Despite the attractive potential of Ni-rich lithium layered oxides of LiNi1-x-yCoxMnyO2 as cathode materials for lithium ion batteries, the co-precipitation preparation of their Ni-rich hydroxide precursors of Ni1-x-yCoxMny(OH)(2) remains challenging due to strict reaction conditions, discrepant solubility of metal ions, deficient theoretical guidelines and ammonia off-gas disposal. Facing these, herein, we present a rationally-designed modified co-precipitation method to prepare Ni0.8Co0.1Mn0.1(OH)(2) and its Ni-rich cathode derivative for lithium ion battery. The modification involves four aspects. Firstly, end-point prediction modelling based on thermodynamic equilibrium is devised to optimize the pH, concentrations of initial ammonia and metal sulphates feed. Secondly, ammonia solution is pre-added into the reactor to simplify whole process. Thirdly, only one-off inert gas supply is exerted to protect the solution from ambient air. Besides, an extra apparatus is introduced to absorb ammonia off-gas. The Ni-rich hydroxide prepared under optimized conditions is found with the almost designed stoichiometry and compactly aggregated near-spherical secondary particles.

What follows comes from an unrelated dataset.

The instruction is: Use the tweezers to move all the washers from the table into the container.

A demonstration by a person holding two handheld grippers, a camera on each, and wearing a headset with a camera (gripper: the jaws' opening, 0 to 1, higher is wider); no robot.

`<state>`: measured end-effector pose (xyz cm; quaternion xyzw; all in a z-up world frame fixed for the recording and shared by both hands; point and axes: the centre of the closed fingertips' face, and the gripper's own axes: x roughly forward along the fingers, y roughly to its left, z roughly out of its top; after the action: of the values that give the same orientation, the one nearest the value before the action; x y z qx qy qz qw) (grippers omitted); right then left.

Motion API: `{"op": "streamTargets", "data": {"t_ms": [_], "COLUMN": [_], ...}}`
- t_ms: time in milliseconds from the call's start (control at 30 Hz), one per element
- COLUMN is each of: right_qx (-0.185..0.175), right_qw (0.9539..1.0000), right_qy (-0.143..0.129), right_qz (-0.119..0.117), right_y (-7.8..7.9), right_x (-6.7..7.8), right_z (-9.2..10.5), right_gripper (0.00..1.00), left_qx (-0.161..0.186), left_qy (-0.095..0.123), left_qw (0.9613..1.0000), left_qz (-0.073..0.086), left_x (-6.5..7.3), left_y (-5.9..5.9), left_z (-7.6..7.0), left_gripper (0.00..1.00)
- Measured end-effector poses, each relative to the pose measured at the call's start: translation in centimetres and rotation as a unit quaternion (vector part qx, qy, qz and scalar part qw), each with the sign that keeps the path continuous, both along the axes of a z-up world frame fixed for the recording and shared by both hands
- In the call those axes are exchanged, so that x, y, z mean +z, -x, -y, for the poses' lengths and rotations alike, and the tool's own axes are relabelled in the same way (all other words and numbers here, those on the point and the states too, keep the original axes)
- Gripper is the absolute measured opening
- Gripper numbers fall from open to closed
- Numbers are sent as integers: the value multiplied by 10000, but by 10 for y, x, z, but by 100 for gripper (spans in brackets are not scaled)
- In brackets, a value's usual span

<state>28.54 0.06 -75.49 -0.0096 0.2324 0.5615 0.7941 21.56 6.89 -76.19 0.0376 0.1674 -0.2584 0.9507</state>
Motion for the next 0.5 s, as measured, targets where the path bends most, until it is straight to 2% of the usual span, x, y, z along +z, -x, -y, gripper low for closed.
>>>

Its lithated Ni-rich derivative of LiNi0.8Co0.1Mn0.1O2 is obtained by lithiation of the hydroxide in air, which, as cathode material, demonstrates superior initial Coulomb efficiency of 86 % and reversible capacity of 196 mAh g(-1) at 0.2 C, noticeable capacity retention of 95 % after 50 cycles at 1 C and decent cycling stability at 0.2 C. The prominent electrochemical performance can derive from the relatively low cation disorder and reasonable morphology of compact particles with considerable microspaces that favour lithium ion penetration. This method may provide enlightening guidance for the rational design on the synthesis of multicomponent electrode materials.